Proceedings (IEEE Int Conf Bioinformatics Biomed). 2017 Nov;2017:1154-1159. doi: 10.1109/BIBM.2017.8217820. Epub 2017 Dec 18.
Health surveillance is an important task to track the happenings related to human health, and one of its areas is pharmacovigilance. Pharmacovigilance tracks and monitors safe use of pharmaceutical products. Pharmacovigilance involves tracking side effects that may be caused by medicines and other health related drugs. Medical professionals have a difficult time collecting this information. It is anticipated that social media could help to collect this data and track side effects. Twitter data can be used for this task given that users post their personal health related experiences on-line. One problem with Twitter data, however, is that it contains a lot of noise. Therefore, an approach is needed to remove the noise. In this paper, several machine learning algorithms including deep neural nets are used to build classifiers that can help to detect these Personal Experience Tweets (PETs). Finally, we propose a method called the Deep Gramulator that improves results. Results of the analysis are presented and discussed.

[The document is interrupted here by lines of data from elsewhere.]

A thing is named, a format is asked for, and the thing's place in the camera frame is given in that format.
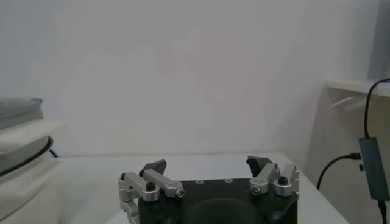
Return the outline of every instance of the white surface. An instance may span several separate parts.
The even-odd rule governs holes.
[[[34,162],[0,178],[0,223],[58,223],[66,189],[58,161]]]
[[[2,0],[0,94],[43,98],[69,125],[61,155],[278,150],[303,164],[319,91],[365,46],[372,4]]]
[[[291,164],[282,154],[259,153],[279,163]],[[72,197],[67,201],[62,223],[105,223],[119,209],[118,177],[123,172],[139,171],[146,163],[164,158],[165,175],[178,180],[250,177],[246,154],[191,156],[134,156],[120,158],[63,158],[71,177]],[[125,224],[119,213],[109,224]],[[339,212],[316,190],[305,175],[300,177],[299,224],[346,224]]]
[[[341,89],[358,93],[368,93],[370,87],[375,81],[328,81],[327,86],[333,89]],[[379,84],[375,91],[375,95],[390,97],[390,83]]]
[[[63,126],[62,122],[34,120],[0,131],[0,155],[20,149]]]

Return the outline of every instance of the silver metal bracket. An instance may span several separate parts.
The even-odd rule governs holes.
[[[249,180],[250,191],[254,195],[261,195],[268,193],[269,185],[279,176],[279,170],[274,163],[268,163],[264,166],[263,170]]]
[[[299,171],[294,165],[286,165],[281,176],[274,181],[275,194],[288,197],[293,192],[299,194]]]
[[[185,196],[182,182],[171,180],[168,177],[156,172],[155,170],[145,170],[143,173],[143,178],[147,181],[155,183],[157,186],[163,189],[167,197],[183,198]]]
[[[154,186],[153,189],[147,189],[147,181],[134,172],[125,173],[123,181],[125,192],[132,195],[130,197],[142,197],[142,199],[147,202],[157,201],[160,198],[160,188]]]
[[[126,212],[130,224],[139,224],[138,206],[134,199],[140,198],[139,193],[132,187],[126,186],[124,180],[118,180],[119,199],[121,209]]]

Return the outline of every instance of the bolt head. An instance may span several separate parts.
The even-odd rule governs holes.
[[[280,176],[280,177],[278,178],[278,184],[280,184],[280,185],[287,185],[287,184],[288,184],[288,179],[287,179],[287,177]]]
[[[261,190],[260,190],[260,188],[257,187],[257,186],[251,187],[251,188],[250,188],[250,192],[251,192],[253,195],[255,195],[255,196],[261,194]]]
[[[176,191],[175,191],[175,195],[176,197],[178,198],[183,198],[185,196],[185,191],[183,188],[178,188]]]
[[[148,182],[146,185],[146,190],[147,191],[154,191],[156,189],[156,184],[153,182]]]

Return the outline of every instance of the white table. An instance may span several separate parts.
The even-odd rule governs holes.
[[[292,162],[283,154],[258,153],[280,166]],[[72,196],[66,203],[61,223],[126,224],[119,209],[117,179],[123,172],[139,171],[146,163],[165,159],[165,175],[176,180],[207,180],[214,178],[249,178],[247,154],[133,156],[60,159],[69,171],[68,187]],[[299,224],[346,224],[342,215],[317,191],[313,184],[300,176]]]

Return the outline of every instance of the black power cord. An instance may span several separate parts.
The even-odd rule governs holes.
[[[49,136],[49,139],[48,139],[48,143],[46,143],[46,145],[39,151],[37,152],[36,154],[32,155],[30,158],[24,160],[23,162],[13,166],[13,167],[10,167],[6,170],[3,170],[2,172],[0,172],[0,177],[10,173],[10,172],[13,172],[29,163],[31,163],[32,161],[34,161],[35,159],[37,159],[38,157],[40,157],[41,155],[43,155],[44,153],[46,153],[53,145],[53,139]]]
[[[371,100],[371,95],[372,95],[372,92],[374,91],[374,89],[381,83],[384,83],[384,82],[390,82],[390,78],[388,79],[382,79],[382,80],[379,80],[377,82],[375,82],[370,90],[368,91],[367,93],[367,99],[366,99],[366,107],[364,109],[364,138],[366,139],[369,139],[370,138],[370,134],[368,133],[368,110],[369,110],[369,107],[370,107],[370,100]]]
[[[59,157],[53,149],[50,149],[50,150],[49,150],[49,153],[50,153],[54,158],[58,158],[58,157]]]
[[[344,156],[340,156],[340,157],[337,157],[335,158],[334,160],[330,161],[326,166],[325,168],[322,170],[321,174],[319,175],[319,178],[318,178],[318,181],[317,181],[317,189],[320,188],[321,186],[321,181],[322,181],[322,178],[324,177],[324,174],[326,173],[326,171],[329,169],[329,167],[331,165],[333,165],[335,162],[337,161],[340,161],[342,159],[352,159],[352,160],[361,160],[361,155],[360,153],[349,153],[349,154],[346,154]]]
[[[381,83],[385,83],[385,82],[390,82],[390,78],[387,78],[387,79],[381,79],[377,82],[375,82],[370,90],[368,91],[367,93],[367,99],[366,99],[366,107],[364,109],[364,138],[365,139],[370,139],[370,134],[368,132],[368,111],[369,111],[369,107],[370,107],[370,100],[371,100],[371,95],[372,95],[372,92],[374,91],[374,89]],[[386,207],[386,203],[385,201],[383,200],[378,200],[378,207],[379,207],[379,210],[380,210],[380,214],[382,215],[382,222],[383,224],[387,224],[387,216],[386,216],[386,210],[387,210],[387,207]]]

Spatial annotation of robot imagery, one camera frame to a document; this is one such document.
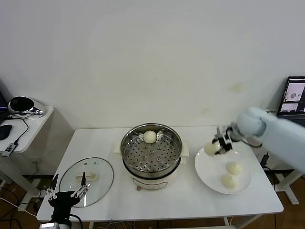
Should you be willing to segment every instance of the computer screen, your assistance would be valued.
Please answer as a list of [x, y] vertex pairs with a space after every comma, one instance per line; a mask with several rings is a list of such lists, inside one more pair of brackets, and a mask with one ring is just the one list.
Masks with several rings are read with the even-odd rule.
[[305, 76], [287, 80], [278, 115], [305, 115]]

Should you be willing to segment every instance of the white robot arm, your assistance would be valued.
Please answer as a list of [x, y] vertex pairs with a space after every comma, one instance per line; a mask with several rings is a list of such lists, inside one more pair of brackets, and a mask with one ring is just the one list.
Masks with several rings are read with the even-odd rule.
[[215, 140], [218, 153], [232, 149], [231, 142], [252, 137], [266, 150], [305, 173], [305, 128], [285, 119], [279, 119], [266, 111], [249, 107], [231, 123], [225, 131], [217, 129]]

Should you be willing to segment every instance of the stainless steel pot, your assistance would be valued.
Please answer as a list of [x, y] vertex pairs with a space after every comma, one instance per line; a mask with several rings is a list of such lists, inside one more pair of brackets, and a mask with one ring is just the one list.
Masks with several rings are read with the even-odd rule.
[[[152, 130], [156, 142], [148, 144], [143, 135]], [[146, 123], [130, 130], [121, 141], [120, 151], [126, 169], [142, 179], [161, 179], [170, 175], [180, 163], [182, 141], [170, 127]]]

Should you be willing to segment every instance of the white shelf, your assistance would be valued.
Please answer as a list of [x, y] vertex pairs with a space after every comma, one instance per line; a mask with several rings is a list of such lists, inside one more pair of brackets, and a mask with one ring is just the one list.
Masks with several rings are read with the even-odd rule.
[[[23, 153], [29, 148], [37, 133], [43, 127], [54, 110], [52, 106], [46, 106], [46, 109], [46, 114], [41, 118], [25, 119], [26, 123], [29, 125], [29, 130], [20, 138], [18, 146], [13, 153]], [[5, 120], [1, 125], [8, 124], [12, 125], [12, 130], [6, 139], [0, 140], [0, 152], [4, 152], [9, 144], [13, 143], [27, 128], [22, 120], [17, 119]]]

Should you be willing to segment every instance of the wall stain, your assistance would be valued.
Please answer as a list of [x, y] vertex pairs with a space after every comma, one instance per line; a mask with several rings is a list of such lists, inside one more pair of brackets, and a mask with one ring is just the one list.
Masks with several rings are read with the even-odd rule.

健康监测是追踪与人类健康相关事件的一项重要任务,其领域之一是药物警戒。药物警戒追踪并监测药品的安全使用情况。药物警戒涉及追踪可能由药物及其他与健康相关的药物引起的副作用。医学专业人员在收集此类信息时面临困难。预计社交媒体有助于收集这些数据并追踪副作用。鉴于用户会在网上发布与个人健康相关的经历,推特数据可用于此任务。然而,推特数据存在的一个问题是它包含大量噪声。因此,需要一种方法来去除噪声。在本文中,使用了包括深度神经网络在内的几种机器学习算法来构建分类器,以帮助检测这些个人经历推文(PET)。最后,我们提出了一种名为深度语法生成器的方法来改进结果。并呈现和讨论了分析结果。